Although most people are employed "at will," meaning that there is always an understanding that complete job security is never a certainty, there are still protections in place based on the Equal Employment Opportunity Commission (EEOC) standards. These standards forbid discrimination based on age, gender, race, sexual orientation or disability status.

If you feel you may have been subject to discrimination due to a disability, here are five important things to be aware of:

1. Not every medical condition qualifies as a protected disability under the law.

To show discrimination is present, employees need to prove that they are disabled based on a physical or mental condition that limits their ability to engage in a major life activity (such as speaking, seeing, hearing, walking or learning) in a substantial way.

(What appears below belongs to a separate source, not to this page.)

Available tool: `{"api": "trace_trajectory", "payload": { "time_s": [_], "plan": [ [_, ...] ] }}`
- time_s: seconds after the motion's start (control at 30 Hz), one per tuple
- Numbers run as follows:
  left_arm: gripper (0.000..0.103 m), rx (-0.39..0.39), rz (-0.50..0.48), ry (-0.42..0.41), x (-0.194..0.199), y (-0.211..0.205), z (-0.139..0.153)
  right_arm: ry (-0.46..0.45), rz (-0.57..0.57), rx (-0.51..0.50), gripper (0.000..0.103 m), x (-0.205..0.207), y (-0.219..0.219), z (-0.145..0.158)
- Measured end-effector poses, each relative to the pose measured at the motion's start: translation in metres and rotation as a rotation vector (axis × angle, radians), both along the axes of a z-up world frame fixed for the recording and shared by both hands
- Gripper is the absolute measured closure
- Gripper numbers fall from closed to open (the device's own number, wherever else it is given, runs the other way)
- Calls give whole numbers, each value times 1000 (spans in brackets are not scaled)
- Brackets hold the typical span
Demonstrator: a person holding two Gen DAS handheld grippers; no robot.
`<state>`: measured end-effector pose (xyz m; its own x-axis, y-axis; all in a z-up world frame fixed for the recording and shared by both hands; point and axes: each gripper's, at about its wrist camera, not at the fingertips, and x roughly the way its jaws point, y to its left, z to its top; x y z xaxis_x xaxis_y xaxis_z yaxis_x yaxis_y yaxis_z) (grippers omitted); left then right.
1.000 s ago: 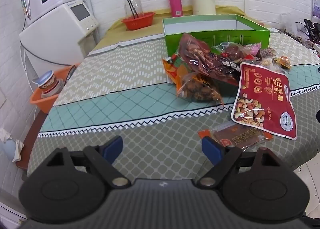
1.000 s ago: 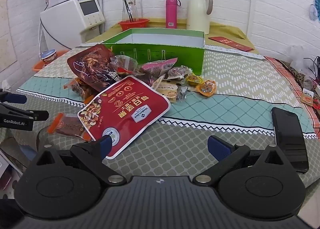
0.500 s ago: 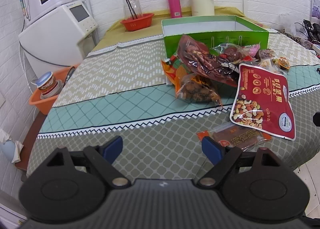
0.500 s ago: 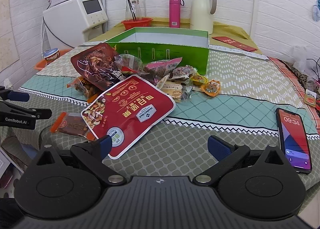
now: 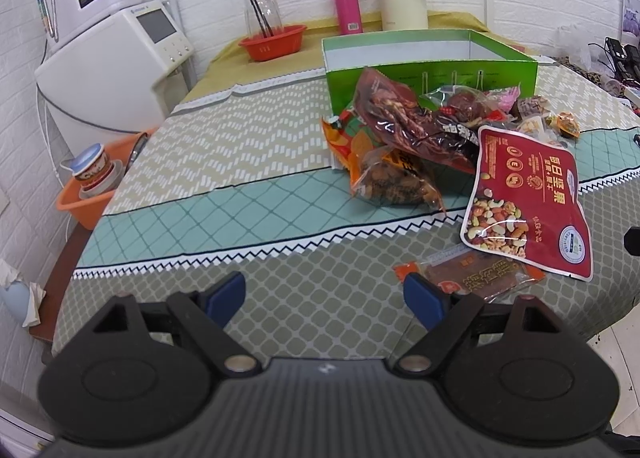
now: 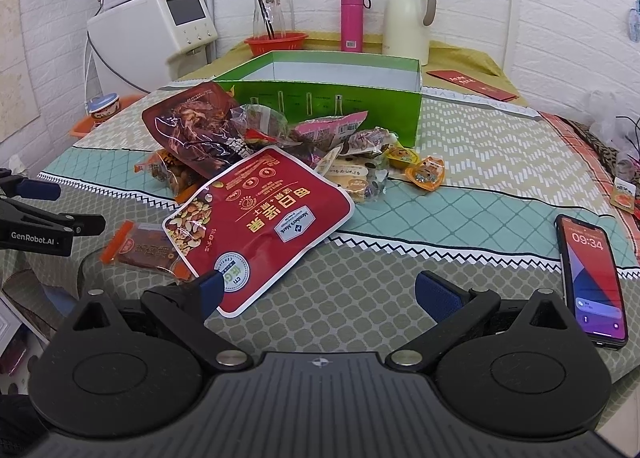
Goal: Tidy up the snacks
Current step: 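Move the left tool toward the red mixed-nut pouch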
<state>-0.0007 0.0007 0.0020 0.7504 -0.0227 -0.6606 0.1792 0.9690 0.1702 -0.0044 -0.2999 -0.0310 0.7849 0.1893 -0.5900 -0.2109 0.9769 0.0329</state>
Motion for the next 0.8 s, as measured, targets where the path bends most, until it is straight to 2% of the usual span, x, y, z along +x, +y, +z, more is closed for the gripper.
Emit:
{"api": "trace_trajectory", "payload": {
  "time_s": [0.8],
  "plan": [
    [17, 6, -16, 18, 12, -1, -4, 26, 14, 5, 0, 11, 1, -4]
  ]
}}
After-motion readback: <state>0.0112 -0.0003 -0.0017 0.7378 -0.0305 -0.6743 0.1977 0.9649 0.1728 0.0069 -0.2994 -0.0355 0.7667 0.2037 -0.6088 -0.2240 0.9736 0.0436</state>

In most cases, the disability should be one that is long term, lasting over six months, or permanent. However, ailments that last a shorter period of time may be protected as well.

2. Disabled persons are allowed to ask their employers to provide "reasonable accommodations" in order to be able to do their jobs.

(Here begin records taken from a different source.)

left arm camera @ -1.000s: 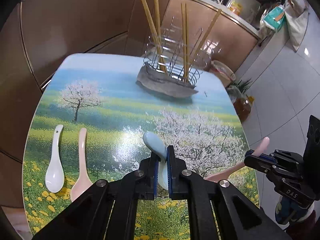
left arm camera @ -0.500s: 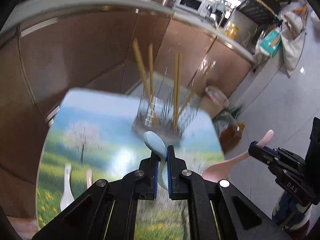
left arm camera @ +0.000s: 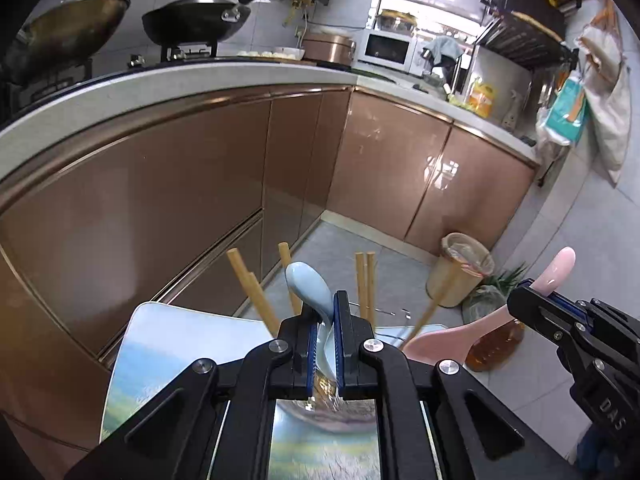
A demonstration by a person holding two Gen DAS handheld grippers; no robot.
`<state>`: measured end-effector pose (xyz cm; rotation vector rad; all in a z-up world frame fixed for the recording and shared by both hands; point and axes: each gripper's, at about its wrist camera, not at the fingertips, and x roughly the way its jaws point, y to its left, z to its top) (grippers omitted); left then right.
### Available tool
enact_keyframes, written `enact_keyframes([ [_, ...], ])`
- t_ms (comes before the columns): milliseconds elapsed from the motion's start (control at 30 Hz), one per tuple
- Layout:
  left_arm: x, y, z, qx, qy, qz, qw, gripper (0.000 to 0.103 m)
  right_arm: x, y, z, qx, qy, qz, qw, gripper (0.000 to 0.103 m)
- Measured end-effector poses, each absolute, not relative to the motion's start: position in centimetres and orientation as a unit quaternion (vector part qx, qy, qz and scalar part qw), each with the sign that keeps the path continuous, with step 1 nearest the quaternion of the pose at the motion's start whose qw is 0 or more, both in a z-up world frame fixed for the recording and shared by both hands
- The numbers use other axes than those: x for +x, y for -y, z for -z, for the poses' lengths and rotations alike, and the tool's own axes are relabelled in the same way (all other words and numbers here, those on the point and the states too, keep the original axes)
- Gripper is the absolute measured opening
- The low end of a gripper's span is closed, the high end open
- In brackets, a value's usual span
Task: Organize utensils
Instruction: 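Lift both spoons and carry them over the wire holder, then lower both spoons into the holder and open both tools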
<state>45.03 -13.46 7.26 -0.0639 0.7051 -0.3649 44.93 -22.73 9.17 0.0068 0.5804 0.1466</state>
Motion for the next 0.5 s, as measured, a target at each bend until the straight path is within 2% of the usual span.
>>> enact_keyframes([
  [300, 46.9, 14.9, -1.7, -0.006, -0.363, 0.180, 0.914, 0.008, 47.2, 22.1, -3.1, -0.038, -0.325, -0.067, 0.943, 0.008],
  [500, 47.2, 14.5, -0.2, -0.026, -0.386, 0.183, 0.904, 0.008, 46.7, 22.0, -0.8, -0.051, -0.346, -0.074, 0.934, 0.008],
])
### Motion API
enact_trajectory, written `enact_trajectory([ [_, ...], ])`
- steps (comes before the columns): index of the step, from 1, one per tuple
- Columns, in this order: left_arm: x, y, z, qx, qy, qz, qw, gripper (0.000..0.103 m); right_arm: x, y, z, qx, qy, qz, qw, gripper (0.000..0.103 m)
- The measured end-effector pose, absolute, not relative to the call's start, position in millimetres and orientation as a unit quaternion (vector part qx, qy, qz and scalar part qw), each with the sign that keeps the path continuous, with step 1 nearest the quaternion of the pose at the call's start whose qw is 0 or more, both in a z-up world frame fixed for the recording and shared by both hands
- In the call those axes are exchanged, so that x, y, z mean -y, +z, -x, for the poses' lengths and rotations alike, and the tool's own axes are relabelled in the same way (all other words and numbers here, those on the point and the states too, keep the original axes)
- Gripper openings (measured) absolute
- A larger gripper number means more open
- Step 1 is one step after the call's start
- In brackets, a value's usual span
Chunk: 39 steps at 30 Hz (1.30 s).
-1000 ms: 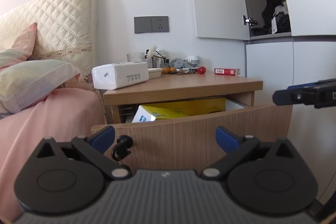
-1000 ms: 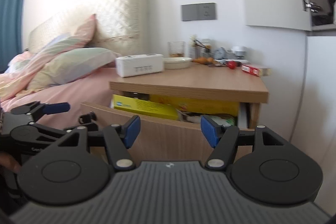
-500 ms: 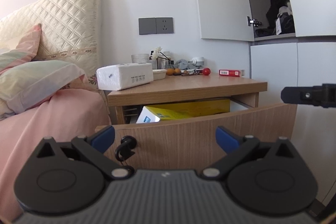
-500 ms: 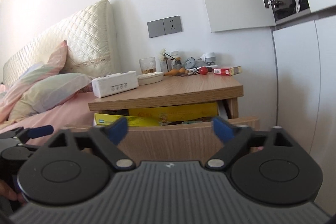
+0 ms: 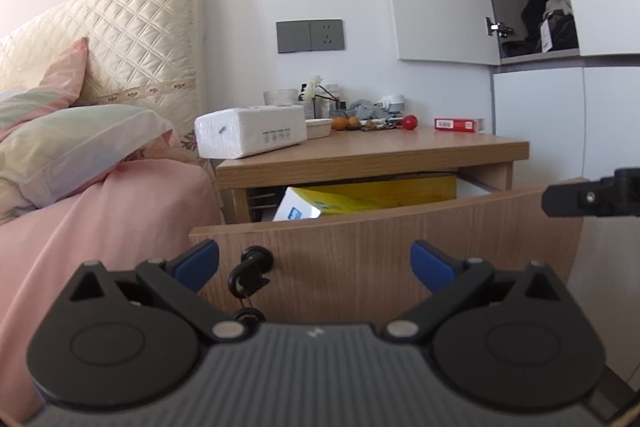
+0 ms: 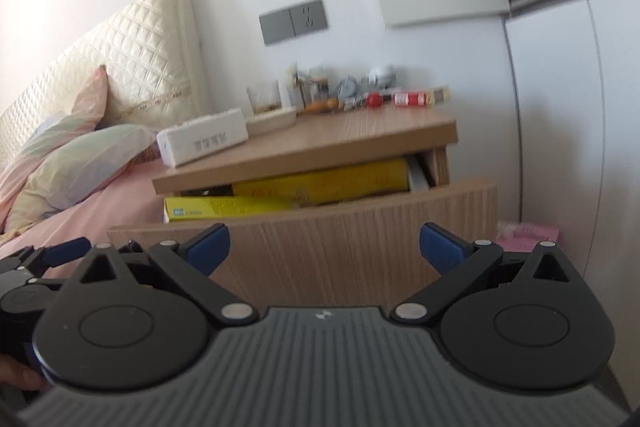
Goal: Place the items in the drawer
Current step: 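Withdraw the right tool from the drawer, then push the drawer front closed with the left gripper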
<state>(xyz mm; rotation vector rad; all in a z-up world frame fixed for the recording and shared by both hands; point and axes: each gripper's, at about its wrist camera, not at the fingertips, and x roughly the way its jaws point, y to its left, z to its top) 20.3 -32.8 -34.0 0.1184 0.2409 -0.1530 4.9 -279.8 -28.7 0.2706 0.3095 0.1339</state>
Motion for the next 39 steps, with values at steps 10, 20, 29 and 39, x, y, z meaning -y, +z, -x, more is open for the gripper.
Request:
enact_trajectory([
  [10, 42.7, -40.0, -35.5, -0.124, -0.073, -0.066, 0.987, 0.093, 285.9, -39.0, -29.0, -0.189, 0.026, -0.150, 0.970, 0.071],
  [20, 44.3, -42.0, -44.6, -0.126, -0.062, -0.068, 0.988, 0.082, 282.3, -37.7, -42.6, -0.186, 0.019, -0.103, 0.977, 0.054],
  [29, 35.6, -40.7, -61.7, -0.149, -0.047, -0.054, 0.986, 0.079, 280.8, -34.2, -50.2, -0.190, 0.021, -0.083, 0.978, 0.055],
  [39, 43.9, -44.5, -80.4, -0.153, -0.045, -0.087, 0.983, 0.083, 282.7, -33.6, -65.1, -0.193, 0.024, -0.082, 0.977, 0.055],
])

An employer should comply with these accommodations as long as the expense involved will not cause a hardship to the business. Examples of accommodations include purchasing adaptive equipment or hiring a sign language interpreter.

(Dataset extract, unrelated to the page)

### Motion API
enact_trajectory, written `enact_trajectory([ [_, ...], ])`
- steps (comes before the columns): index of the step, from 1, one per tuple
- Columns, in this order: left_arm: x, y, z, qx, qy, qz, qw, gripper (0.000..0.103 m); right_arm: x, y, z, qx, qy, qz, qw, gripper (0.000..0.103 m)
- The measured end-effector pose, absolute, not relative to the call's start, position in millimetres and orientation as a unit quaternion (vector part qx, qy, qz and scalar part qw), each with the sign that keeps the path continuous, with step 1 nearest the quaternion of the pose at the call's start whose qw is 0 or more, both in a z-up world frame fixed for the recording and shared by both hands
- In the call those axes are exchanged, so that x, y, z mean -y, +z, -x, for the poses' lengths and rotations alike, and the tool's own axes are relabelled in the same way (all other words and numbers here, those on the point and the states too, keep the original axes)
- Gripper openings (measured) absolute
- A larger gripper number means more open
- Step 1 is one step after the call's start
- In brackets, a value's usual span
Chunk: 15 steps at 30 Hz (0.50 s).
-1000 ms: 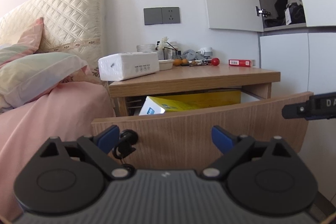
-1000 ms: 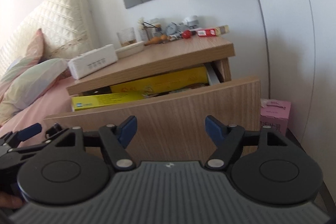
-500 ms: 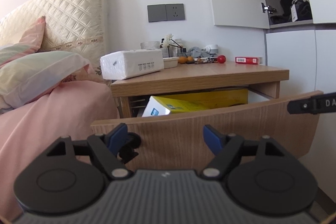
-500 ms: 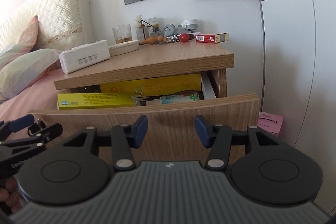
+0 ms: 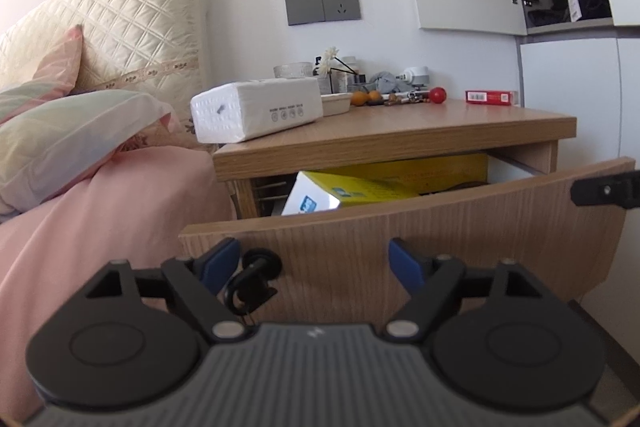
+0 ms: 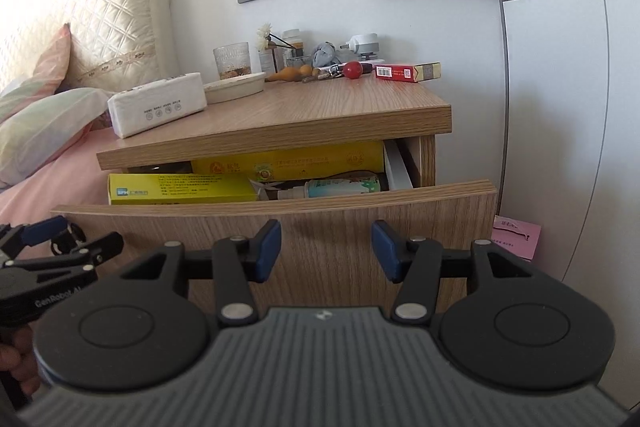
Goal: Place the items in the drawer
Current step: 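Push the drawer front closed with the left gripper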
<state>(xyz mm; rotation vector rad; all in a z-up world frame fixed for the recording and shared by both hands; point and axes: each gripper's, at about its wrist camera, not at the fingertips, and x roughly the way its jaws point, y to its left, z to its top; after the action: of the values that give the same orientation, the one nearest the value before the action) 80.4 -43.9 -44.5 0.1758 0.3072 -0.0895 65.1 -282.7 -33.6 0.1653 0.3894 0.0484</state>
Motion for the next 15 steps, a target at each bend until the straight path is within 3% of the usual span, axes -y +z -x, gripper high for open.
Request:
enact_trajectory([
  [15, 48.9, -43.9, -122.0, -0.162, -0.046, -0.081, 0.982, 0.089, 285.9, -39.0, -99.3, -0.178, 0.026, -0.082, 0.980, 0.055],
])
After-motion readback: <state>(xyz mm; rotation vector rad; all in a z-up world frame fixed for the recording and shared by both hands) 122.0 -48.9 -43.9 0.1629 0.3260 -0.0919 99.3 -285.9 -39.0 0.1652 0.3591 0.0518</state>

3. Disabled employees or applicants cannot be singled out when it comes to medical exams.

If an exam is required for a disabled employee, it should be required of everyone.

4. Those who have a history of disability are still protected against disability discrimination, even if the disabling condition is in remission.

Cancer patients often fall into this category. Employers may be asked to make provisions for an employee undergoing difficult treatment or other drawbacks of the disease.

5. Disability discrimination can happen to those who are not disabled, such as those who have a family member who is disabled.

Many employees in these situations are passed up for advancement or are let go for no other legitimate reason.

If you are living with a disability, life is already more difficult than it is for most people. If you suspect foul play in your workplace, a qualified employee rights attorney may be able to help. Don't hesitate to contact one and learn more about your rights.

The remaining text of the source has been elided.